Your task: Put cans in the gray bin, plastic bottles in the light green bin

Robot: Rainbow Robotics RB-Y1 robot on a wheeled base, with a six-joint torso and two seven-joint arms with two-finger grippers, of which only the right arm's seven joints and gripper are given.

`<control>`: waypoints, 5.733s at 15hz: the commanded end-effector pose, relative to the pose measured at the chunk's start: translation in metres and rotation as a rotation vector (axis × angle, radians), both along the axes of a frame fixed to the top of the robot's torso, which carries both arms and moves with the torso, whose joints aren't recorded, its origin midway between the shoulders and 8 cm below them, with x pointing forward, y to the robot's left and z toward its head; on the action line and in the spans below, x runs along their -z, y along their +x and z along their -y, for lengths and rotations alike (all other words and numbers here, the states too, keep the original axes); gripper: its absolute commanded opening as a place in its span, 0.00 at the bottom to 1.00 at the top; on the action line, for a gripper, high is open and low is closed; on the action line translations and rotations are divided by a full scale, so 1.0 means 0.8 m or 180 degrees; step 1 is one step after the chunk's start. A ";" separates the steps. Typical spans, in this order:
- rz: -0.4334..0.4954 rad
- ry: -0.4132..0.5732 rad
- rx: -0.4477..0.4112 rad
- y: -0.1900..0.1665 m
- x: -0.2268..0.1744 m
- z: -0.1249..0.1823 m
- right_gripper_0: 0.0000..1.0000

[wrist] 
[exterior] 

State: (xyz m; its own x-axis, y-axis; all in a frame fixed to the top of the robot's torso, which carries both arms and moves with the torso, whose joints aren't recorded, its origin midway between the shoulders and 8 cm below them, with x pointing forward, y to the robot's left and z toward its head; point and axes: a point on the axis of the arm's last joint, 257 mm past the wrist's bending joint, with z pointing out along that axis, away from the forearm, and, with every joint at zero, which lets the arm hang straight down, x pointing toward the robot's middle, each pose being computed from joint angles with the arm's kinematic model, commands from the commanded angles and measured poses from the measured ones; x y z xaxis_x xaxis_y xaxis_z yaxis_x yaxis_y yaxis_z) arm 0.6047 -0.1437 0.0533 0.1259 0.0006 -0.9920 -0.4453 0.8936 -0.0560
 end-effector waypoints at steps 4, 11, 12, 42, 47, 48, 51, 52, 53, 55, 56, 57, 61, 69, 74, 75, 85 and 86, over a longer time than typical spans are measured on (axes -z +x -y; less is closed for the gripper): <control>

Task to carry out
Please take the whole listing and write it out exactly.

Output below
Your task: Put cans in the gray bin, plastic bottles in the light green bin

Robot: Rainbow Robotics RB-Y1 robot on a wheeled base, with a six-joint torso and two seven-joint arms with two-finger grippers, of which only the right arm's seven joints and gripper are given.

`<control>`: waypoints, 5.733s at 15hz: the commanded end-effector pose, relative to the pose measured at the chunk's start: translation in metres and rotation as a rotation vector (axis × angle, radians), both along the axes of a frame fixed to the top of the robot's torso, which carries both arms and moves with the torso, whose joints aren't recorded, its origin midway between the shoulders and 8 cm below them, with x pointing forward, y to the robot's left and z toward its head; on the action line and in the spans below, x runs along their -z, y along their +x and z along their -y, for lengths and rotations alike (all other words and numbers here, the states too, keep the original axes); gripper: its absolute commanded opening as a place in its span, 0.00 at the bottom to 1.00 at the top; on the action line, for a gripper, high is open and low is closed; on the action line translations and rotations are divided by a full scale, so 1.0 means 0.8 m or 180 degrees; step 1 is one step after the chunk's start. A ";" separates the steps. Typical spans, in this order:
- rz: -0.4334..0.4954 rad
- ry: -0.4132..0.5732 rad
- rx: -0.4477..0.4112 rad
- y: -0.1900..0.1665 m
- x: -0.2268..0.1744 m
- z: -0.1249..0.1823 m
- right_gripper_0: 0.0000..1.0000

[wrist] 
[exterior] 

State: (xyz m; its own x-axis, y-axis; all in a frame fixed to the top of the robot's torso, which carries both arms and moves with the torso, whose joints aren't recorded, its origin midway between the shoulders and 8 cm below them, with x pointing forward, y to the robot's left and z toward its head; point and axes: a point on the axis of the arm's last joint, 257 mm past the wrist's bending joint, with z pointing out along that axis, away from the forearm, and, with every joint at zero, which lets the arm hang straight down, x pointing toward the robot's middle, each pose being computed from joint angles with the arm's kinematic model, commands from the commanded angles and measured poses from the measured ones; x y z xaxis_x xaxis_y xaxis_z yaxis_x yaxis_y yaxis_z) arm 0.6047 -0.1437 0.0533 0.1259 0.0006 -0.9920 -0.4453 0.8936 -0.0560
 end-effector waypoints at steps 4, 11, 12, 42, 47, 48, 51, 52, 53, 55, 56, 57, 61, 69, 74, 75, 85 and 86, over a longer time than typical spans are measured on (axes -z +x -y; less is closed for the gripper): <control>

What needed an answer now has one.